Em uma recente revisão sistemática do tratamento de queimaduras, sugeriram o desenvolvimento de um conjunto de resultados básicos (COS) que permite a comparação dos resultados de estudos sobre tratamento de queimaduras. Este problema básico ao projetar estudos em pacientes queimados também se aplica à OHB: apenas dois estudos clínicos foram randomizados, incluindo um total de 16 e 15 pacientes, respectivamente. Outros investigadores confiaram em pares combinados, o que permitiu um número máximo de 62 por grupo. Ao avaliar os resultados divergentes também o baixo número de pacientes deve ser considerado.

A principal limitação do estudo é a falta de comparabilidade das várias instalações experimentais e clínicas e esquemas de tratamento. Além disso, os dados relevantes não estavam disponíveis de forma consistente em todas as publicações.

Conclusões

Muitas pesquisas experimentais e clínicas foram feitas sobre o tópico de OHB em queimaduras, e os autores fornecem evidências bem fundamentadas de interação benéfica com os patomecanismos de queimaduras e processos de cura, embora com foco em questões únicas nas várias investigações.

Uma visão experimental abrangente sobre a linha do tempo de eventos de patologia moleculares e sua interação com o tratamento de OHB seria desejável.
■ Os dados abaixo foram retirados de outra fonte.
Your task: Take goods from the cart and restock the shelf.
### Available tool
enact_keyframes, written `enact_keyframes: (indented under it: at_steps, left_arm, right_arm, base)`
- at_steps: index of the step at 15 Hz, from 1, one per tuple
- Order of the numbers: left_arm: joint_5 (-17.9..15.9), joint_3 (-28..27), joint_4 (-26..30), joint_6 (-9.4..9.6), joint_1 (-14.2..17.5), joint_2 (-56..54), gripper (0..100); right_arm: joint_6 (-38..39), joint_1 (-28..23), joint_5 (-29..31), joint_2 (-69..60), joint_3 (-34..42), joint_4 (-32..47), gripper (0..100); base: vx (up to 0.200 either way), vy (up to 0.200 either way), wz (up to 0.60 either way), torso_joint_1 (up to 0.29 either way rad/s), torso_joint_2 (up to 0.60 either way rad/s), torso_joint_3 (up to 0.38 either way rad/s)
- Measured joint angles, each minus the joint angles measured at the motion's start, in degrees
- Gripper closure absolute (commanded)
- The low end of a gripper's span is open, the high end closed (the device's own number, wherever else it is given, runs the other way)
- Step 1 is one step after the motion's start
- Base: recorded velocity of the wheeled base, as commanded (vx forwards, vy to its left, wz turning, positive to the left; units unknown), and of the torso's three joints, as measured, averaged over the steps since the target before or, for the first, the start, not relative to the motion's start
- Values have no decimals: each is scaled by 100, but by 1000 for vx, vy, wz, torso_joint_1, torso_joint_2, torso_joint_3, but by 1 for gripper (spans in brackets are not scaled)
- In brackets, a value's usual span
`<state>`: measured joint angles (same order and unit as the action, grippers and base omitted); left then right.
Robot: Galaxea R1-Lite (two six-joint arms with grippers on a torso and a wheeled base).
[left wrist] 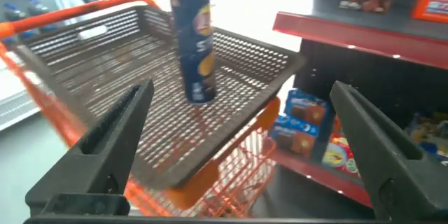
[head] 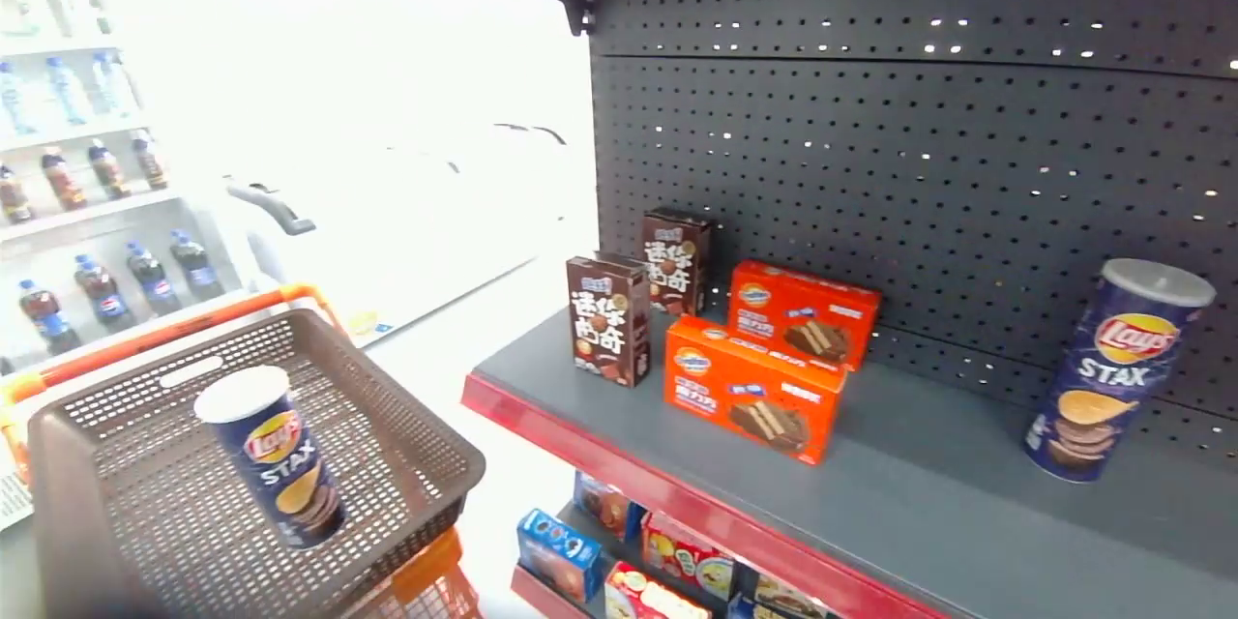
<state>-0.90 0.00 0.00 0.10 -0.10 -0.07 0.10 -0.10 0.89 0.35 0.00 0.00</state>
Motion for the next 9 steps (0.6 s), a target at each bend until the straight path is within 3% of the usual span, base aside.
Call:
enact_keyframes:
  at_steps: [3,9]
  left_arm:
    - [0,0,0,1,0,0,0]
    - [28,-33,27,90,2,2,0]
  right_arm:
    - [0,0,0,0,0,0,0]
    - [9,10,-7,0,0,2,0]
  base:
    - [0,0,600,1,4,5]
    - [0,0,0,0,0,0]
Para avaliar definitivamente seu valor clínico até agora contestado como um tratamento adjuvante, no entanto, há uma necessidade urgente de estudos clínicos bem planejados. Eles devem envolver critérios de resultados relevantes, como tempo de cicatrização da ferida, complicações, tempo de internação hospitalar, mortalidade e qualidade da cicatriz, ao mesmo tempo que definem a dose e o tempo de OHB ideais. Eles terão que ser realizados em unidades de tratamento de queimaduras altamente especializadas, equipadas com instalações de tratamento hiperbárico e equipe especializada familiarizada com terapia intensiva hiperbárica. Como dificilmente existe qualquer outra medida terapêutica única pela qual - pelo menos em uso experimental - tantos aspectos da queimadura possam ser tratados, vale a pena intensificar a pesquisa sobre o assunto.

Acompanhe o artigo original em inglês aqui.